If an inmate had a problem with his tray, the inmate would often inform the deputy. If CBM staff were notified in time, the issue would be corrected. CBM EX. B at ¶ 18. CBM and Ellis did not "regularly receive the inmate grievances submitted at the kiosk. Occasionally, the kitchen manager would receive a copy of a kitchen related grievance." Id. at ¶ 20.

Ellis indicates they did not receive copies of any of Plaintiff's 2014 grievances. "The only grievances of record from Mr. Ponder in the kitchen manager's file are the January 19, 2015 grievance and the January 21, 2015 grievance, each discussing a diabetic soft diet, which had to be approved and ordered by medical staff." CBM Ex. B at ¶ 21. Since Plaintiff was already on a diabetic soft diet and CBM did not receive an order from medical staff changing the diet, CBM did not address these grievances. Id. at ¶ 22.

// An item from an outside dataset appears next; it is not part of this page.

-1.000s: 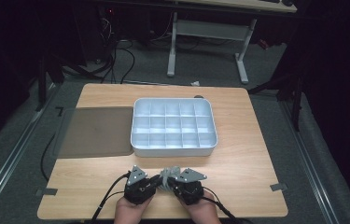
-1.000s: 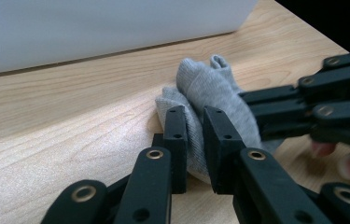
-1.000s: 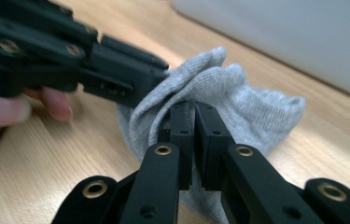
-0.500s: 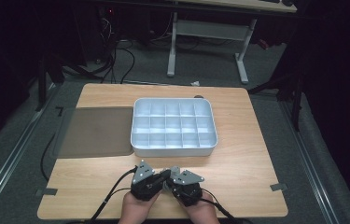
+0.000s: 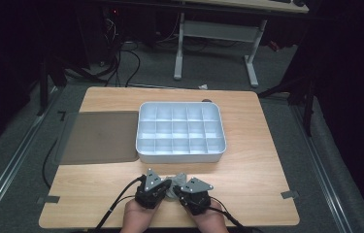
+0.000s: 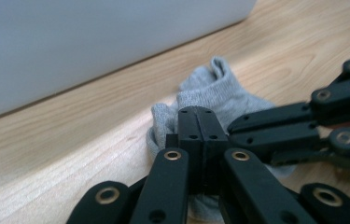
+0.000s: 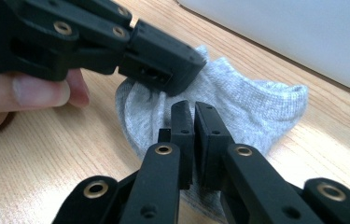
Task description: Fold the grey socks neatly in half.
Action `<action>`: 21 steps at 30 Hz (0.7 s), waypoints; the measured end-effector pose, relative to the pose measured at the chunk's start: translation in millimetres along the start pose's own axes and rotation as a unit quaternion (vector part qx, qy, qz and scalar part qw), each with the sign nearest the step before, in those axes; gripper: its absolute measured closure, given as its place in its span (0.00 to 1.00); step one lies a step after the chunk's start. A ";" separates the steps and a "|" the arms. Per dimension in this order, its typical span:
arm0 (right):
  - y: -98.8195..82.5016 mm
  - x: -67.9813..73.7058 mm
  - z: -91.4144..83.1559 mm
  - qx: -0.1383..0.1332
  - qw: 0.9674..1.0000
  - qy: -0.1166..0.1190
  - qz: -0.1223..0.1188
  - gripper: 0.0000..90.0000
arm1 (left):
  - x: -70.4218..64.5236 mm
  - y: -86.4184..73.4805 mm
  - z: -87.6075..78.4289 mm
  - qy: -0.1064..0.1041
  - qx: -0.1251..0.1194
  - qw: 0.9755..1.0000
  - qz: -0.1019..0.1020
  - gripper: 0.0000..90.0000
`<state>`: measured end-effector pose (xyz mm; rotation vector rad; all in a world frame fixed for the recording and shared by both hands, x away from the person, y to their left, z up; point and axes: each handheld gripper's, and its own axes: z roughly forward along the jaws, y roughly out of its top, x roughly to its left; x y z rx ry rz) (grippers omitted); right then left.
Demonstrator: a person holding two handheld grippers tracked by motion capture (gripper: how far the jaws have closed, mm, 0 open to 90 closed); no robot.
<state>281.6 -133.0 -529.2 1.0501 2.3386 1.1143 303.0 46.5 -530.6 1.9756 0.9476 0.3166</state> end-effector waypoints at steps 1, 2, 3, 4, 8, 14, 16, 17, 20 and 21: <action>-0.1 -0.2 0.0 0.000 1.000 0.001 0.000 0.97 | 0.0 -0.8 0.3 0.001 0.001 1.000 -0.003 1.00; -0.2 -0.5 0.0 0.000 1.000 0.001 0.000 0.96 | 0.2 -1.1 -0.1 0.001 0.003 1.000 -0.003 1.00; -0.3 -0.7 0.1 -0.001 1.000 0.001 0.001 0.96 | -0.1 -1.3 0.0 0.001 0.005 1.000 -0.001 1.00; -0.6 -0.8 0.2 -0.002 1.000 0.000 0.001 0.96 | -0.1 -1.6 0.2 0.002 0.007 1.000 0.001 1.00; -1.0 -1.1 0.3 -0.004 1.000 0.000 0.001 0.96 | -3.2 -1.7 0.9 0.011 0.012 1.000 0.014 1.00; 2.1 -4.2 -9.2 -0.014 1.000 0.015 0.008 0.88 | -4.1 -1.8 1.1 0.010 0.015 1.000 0.021 1.00; 2.7 -7.7 -20.4 -0.038 0.999 0.015 0.020 0.85 | -3.7 -1.8 1.0 0.007 0.016 1.000 0.021 1.00; 2.5 -10.4 -25.0 -0.041 0.999 0.008 0.026 0.83 | -4.0 -1.9 1.1 0.008 0.015 1.000 0.020 1.00; -1.2 -20.9 -27.2 -0.032 0.998 0.001 0.053 0.76 | -4.0 -1.8 1.1 0.008 0.015 1.000 0.021 1.00; -2.4 -22.6 -25.6 -0.024 0.998 0.001 0.061 0.72 | -4.0 -1.8 1.2 0.009 0.015 1.000 0.020 1.00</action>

By affidavit, Justin Barthel, dietary director for CBM, indicates the BCDC menus were created by a CBM company dietician. CBM Ex. C at ¶ 5. Food substitutions are approved by a CBM company dietician. Id. at ¶ 6. Barthel also indicates that "CBM staff has access to a company dietician for any menu related questions or concerns." Id. at ¶ 7.

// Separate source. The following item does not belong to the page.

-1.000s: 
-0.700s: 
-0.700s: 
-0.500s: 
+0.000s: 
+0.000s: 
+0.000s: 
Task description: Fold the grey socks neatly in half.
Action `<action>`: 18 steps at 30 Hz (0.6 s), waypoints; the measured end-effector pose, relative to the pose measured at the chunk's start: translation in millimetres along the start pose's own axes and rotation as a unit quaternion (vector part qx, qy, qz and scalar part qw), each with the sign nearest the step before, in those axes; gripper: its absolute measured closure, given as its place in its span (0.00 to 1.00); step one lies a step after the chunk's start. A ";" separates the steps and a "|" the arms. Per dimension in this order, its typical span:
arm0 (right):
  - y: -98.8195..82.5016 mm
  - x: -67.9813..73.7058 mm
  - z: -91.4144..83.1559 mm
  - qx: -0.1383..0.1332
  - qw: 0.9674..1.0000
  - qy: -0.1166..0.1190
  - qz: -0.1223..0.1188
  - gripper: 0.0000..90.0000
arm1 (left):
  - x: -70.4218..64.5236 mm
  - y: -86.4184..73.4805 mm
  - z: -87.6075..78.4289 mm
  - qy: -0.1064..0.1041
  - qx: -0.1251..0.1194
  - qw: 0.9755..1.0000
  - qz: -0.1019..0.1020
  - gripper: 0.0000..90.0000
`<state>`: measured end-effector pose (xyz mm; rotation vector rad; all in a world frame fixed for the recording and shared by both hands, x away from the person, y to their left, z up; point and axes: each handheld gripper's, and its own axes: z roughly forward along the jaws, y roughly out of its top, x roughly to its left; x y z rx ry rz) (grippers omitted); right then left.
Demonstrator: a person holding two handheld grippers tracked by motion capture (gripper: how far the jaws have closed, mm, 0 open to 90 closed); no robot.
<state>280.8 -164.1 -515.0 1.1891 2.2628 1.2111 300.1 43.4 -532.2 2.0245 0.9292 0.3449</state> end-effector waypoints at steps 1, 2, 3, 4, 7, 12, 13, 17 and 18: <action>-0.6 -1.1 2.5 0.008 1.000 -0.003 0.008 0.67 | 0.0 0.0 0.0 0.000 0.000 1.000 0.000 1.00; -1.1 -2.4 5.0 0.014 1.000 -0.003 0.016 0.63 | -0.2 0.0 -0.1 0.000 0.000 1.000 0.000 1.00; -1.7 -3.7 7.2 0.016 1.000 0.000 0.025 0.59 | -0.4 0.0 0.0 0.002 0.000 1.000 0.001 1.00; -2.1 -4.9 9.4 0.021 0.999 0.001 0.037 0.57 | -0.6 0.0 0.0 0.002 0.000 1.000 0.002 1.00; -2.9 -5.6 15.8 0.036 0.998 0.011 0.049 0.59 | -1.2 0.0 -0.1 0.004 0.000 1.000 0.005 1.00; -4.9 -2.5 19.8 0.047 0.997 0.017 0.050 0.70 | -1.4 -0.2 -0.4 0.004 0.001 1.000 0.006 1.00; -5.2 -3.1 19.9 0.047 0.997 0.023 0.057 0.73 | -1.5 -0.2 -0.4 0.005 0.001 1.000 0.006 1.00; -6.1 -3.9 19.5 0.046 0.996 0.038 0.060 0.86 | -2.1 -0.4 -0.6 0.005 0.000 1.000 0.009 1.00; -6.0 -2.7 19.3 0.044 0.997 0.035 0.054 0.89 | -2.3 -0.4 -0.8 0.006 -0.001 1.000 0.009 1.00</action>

Plaintiff advised the Court that he wanted to dismiss his individual capacity claim against Ellis. When questioned, Plaintiff testified that he could not point to a specific unconstitutional custom or policy, but rather it was the inaction in the face of his complaints. He testified he was unable to get a resolution regarding his need for a soft diet. He indicated he was in a never ending cycle of being told to ask medical; only to be told by medical that they had no control over the actual content of the diet trays which was determined by CBM; and then to be told CBM would not make any changes without medical authorizing it.

II. Applicable Standard

The Court "shall grant summary judgment if the movant shows that there is no genuine dispute as to any material fact and the movant is entitled to judgment as a matter of law." Fed. R. Civ. P. 56(a). "[A] genuine issue of material fact exists if: (1) there is a dispute of fact; (2) the disputed fact is material to the outcome of the case; and (3) the dispute is genuine, that is, a reasonable jury could return a verdict for either party." RSBI Aerospace, Inc. v. Affiliated FM Ins. Co., 49 F.3d 399, 401 (8th Cir. 1995).

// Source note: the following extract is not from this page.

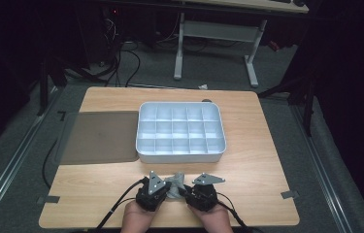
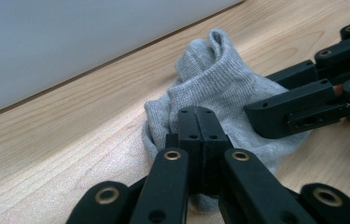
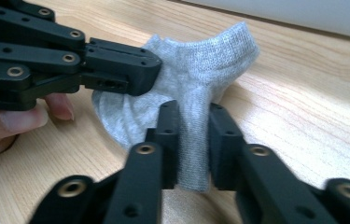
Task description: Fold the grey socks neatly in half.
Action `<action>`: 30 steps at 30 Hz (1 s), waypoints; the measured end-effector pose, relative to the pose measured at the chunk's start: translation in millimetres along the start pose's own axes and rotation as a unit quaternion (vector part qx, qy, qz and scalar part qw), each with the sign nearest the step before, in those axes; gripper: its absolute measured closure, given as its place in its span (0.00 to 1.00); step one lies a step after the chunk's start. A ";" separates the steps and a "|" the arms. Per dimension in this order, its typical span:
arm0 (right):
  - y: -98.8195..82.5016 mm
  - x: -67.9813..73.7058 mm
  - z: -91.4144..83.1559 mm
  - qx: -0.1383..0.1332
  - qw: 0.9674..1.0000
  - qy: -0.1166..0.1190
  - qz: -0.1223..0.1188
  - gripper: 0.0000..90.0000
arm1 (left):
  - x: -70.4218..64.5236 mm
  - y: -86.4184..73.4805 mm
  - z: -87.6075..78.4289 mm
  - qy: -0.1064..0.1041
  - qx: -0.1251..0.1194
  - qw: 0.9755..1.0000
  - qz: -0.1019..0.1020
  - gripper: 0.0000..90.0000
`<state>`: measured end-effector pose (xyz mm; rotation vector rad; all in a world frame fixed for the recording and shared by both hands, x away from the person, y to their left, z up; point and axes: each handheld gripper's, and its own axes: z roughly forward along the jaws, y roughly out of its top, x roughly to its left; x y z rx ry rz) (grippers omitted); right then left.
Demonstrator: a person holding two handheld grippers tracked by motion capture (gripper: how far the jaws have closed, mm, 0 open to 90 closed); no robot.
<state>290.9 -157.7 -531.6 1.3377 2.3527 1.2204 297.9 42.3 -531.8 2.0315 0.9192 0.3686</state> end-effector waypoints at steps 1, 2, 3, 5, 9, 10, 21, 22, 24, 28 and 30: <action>-0.2 1.2 -0.1 -0.002 1.000 -0.004 -0.006 0.90 | -0.4 -0.1 -0.8 0.000 -0.002 1.000 -0.003 1.00; -0.2 2.2 -0.1 -0.003 1.000 -0.006 -0.010 0.90 | -1.2 0.3 -3.1 -0.007 -0.005 1.000 -0.011 0.99; -0.4 2.8 -0.2 -0.003 1.000 -0.008 -0.013 0.90 | -3.4 0.9 -6.2 -0.019 -0.014 1.000 -0.019 0.97; -1.0 2.5 -0.4 -0.006 1.000 -0.007 -0.012 0.91 | -11.0 3.1 -10.6 -0.015 -0.023 1.000 -0.006 0.96; -2.0 3.9 -2.0 -0.009 1.000 -0.012 -0.017 0.91 | -13.2 1.9 -1.8 -0.002 0.003 1.000 0.001 1.00; -2.3 4.4 -3.0 -0.008 1.000 -0.013 -0.016 0.91 | -14.0 1.6 -0.8 -0.004 0.001 1.000 0.001 1.00; -5.4 10.3 -23.2 -0.036 0.999 -0.011 -0.040 0.91 | -25.0 5.6 8.5 -0.010 0.012 1.000 0.023 1.00; -5.5 11.1 -22.9 -0.035 0.998 -0.010 -0.042 0.90 | -24.8 5.6 8.6 -0.010 0.012 1.000 0.022 1.00; -5.5 10.5 -22.1 -0.034 0.998 -0.012 -0.044 0.86 | -23.2 5.6 8.9 -0.015 0.012 1.000 0.015 1.00; -2.6 2.1 -35.3 -0.060 0.997 -0.003 -0.037 0.73 | -23.5 5.1 9.0 -0.014 0.011 1.000 0.016 1.00; 0.2 -4.4 -45.8 -0.083 0.996 -0.017 -0.041 0.72 | -22.7 5.1 8.9 -0.017 0.011 1.000 0.013 1.00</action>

The moving party has the burden of showing the absence of a genuine issue of material fact and that they are entitled to judgment as a matter of law, but the nonmoving party may not rest upon mere denials or allegations in the pleadings and must set forth specific facts to raise a genuine issue for trial. See Anderson v. Liberty Lobby, Inc., 477 U.S. 242, 256 (1986); Celotex Corp. v. Catrett, 477 U.S. 317, 324 (1986). The Court must view all evidence and inferences in a light most favorable to the nonmoving party. See McCleary v. ReliaStar Life Ins. Co., 682 F.3d 1116, 1119 (8th Cir. 2012). However, "[w]hen opposing parties tell two different stories, one of which is blatantly contradicted by the record, so that no reasonable jury could believe it, a Court should not adopt that version of the facts for purposes of ruling on a motion for summary judgment." Scott v. Harris, 550 U.S. 372, 380 (2007).

III. Discussion

A. Section 1983

Section 1983 provides a federal cause of action for the deprivation, under color of law, of a citizen's "rights, privileges, or immunities secured by the Constitution and laws" of the United States. In order to state a claim under 42 U.S.C. § 1983, a plaintiff must allege that the defendant acted under color of state law and that he violated a right secured by the Constitution. West v. Atkins, 487 U.S. 42 (1988); Dunham v. Wadley, 195 F.3d 1007, 1009 (8th Cir. 1999). The deprivation must be intentional; mere negligence will not suffice to state a claim for deprivation of a constitutional right under § 1983. Daniels v. Williams, 474 U.S. 327 (1986); Davidson v. Cannon, 474 U.S. 344 (1986).

B. Right to an Adequate Diet

"[W]hen the State takes a person into its custody and holds him there against his will, the Constitution imposes upon it a corresponding duty to assume some responsibility for his safety and general well-being." County of Sacramento v. Lewis, 523 U.S. 833, 851 (1998)(citation omitted). The Constitution does not mandate comfortable prisons, but neither does it permit inhumane ones. See Farmer v. Brennan, 511 U.S. 825, 832 (1994).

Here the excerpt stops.